Report each line of the records below that holds the word "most".

*** Opening of EXERCISE MATERIAL ***

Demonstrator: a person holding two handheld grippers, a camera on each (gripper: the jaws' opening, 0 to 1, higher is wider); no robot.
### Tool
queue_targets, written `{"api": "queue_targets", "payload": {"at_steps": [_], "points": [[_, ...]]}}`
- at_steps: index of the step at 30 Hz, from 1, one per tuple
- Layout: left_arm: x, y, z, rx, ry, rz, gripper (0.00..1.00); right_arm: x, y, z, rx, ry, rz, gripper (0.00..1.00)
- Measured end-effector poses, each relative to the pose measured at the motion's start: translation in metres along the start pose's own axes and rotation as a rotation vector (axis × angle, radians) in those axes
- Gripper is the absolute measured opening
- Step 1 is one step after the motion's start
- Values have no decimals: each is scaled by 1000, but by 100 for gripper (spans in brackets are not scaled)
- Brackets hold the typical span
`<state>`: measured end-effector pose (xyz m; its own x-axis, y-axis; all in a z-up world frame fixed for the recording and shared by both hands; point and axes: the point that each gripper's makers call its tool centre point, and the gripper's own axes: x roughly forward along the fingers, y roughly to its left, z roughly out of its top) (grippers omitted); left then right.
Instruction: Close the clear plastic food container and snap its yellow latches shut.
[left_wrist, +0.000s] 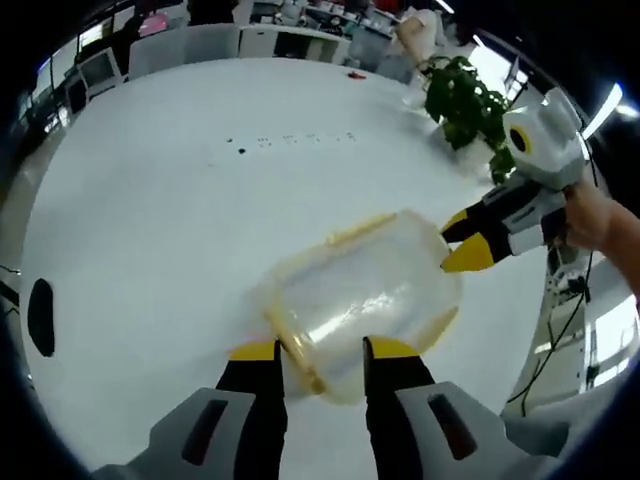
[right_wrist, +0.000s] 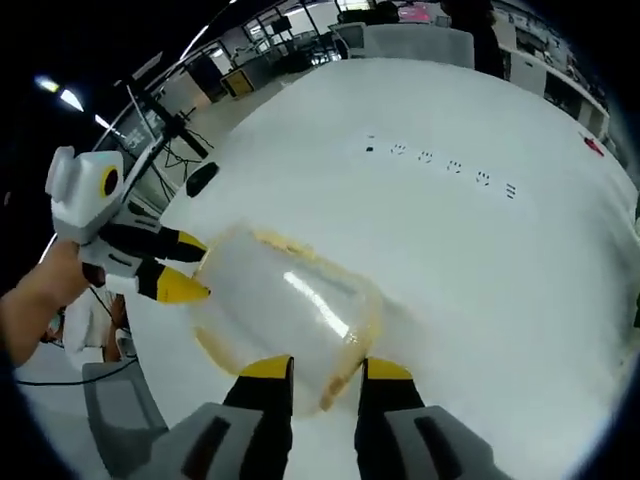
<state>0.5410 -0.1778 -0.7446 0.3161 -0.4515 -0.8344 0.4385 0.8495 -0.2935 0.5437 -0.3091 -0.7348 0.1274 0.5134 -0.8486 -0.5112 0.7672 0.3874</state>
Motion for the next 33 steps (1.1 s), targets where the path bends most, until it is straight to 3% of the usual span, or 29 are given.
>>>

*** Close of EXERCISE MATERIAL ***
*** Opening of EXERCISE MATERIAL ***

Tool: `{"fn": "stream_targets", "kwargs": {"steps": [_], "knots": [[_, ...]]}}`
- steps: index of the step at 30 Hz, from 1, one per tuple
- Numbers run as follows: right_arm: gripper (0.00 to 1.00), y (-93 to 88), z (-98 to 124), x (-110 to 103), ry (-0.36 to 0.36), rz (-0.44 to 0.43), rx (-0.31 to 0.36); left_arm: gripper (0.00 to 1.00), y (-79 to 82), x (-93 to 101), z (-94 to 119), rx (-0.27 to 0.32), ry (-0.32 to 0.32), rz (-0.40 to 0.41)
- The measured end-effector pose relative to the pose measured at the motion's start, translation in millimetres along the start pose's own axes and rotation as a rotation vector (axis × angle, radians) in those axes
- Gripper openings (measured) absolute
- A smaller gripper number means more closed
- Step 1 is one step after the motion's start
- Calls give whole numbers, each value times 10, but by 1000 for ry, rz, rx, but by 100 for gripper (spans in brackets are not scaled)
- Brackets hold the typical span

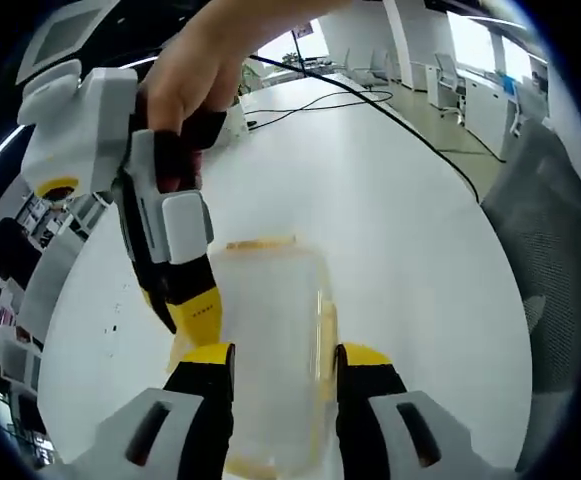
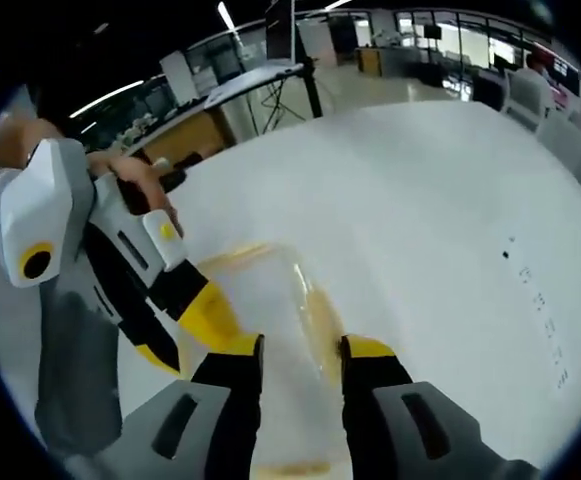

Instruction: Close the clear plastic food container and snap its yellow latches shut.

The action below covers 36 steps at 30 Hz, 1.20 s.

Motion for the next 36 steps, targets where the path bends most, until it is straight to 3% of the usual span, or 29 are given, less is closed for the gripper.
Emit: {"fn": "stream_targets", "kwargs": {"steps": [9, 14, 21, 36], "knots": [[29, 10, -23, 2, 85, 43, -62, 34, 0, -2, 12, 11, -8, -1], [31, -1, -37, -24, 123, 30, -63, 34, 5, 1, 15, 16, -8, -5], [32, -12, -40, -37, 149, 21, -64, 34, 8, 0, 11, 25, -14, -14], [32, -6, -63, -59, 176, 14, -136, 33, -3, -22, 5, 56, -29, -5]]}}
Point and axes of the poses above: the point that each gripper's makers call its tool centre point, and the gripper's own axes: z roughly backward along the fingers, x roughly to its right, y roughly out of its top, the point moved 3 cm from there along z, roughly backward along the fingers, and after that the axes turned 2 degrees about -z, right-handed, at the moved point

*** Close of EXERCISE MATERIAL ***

OUTPUT OF THE TASK:
Motion for the next 33 steps (1.1 s), targets where the path bends most, until it is straight to 3% of the usual span, or 29 are given.
Motion for the next 36 steps, targets where the path bends most, until it is straight to 3% of the usual span, or 29 are given, less is closed for the gripper.

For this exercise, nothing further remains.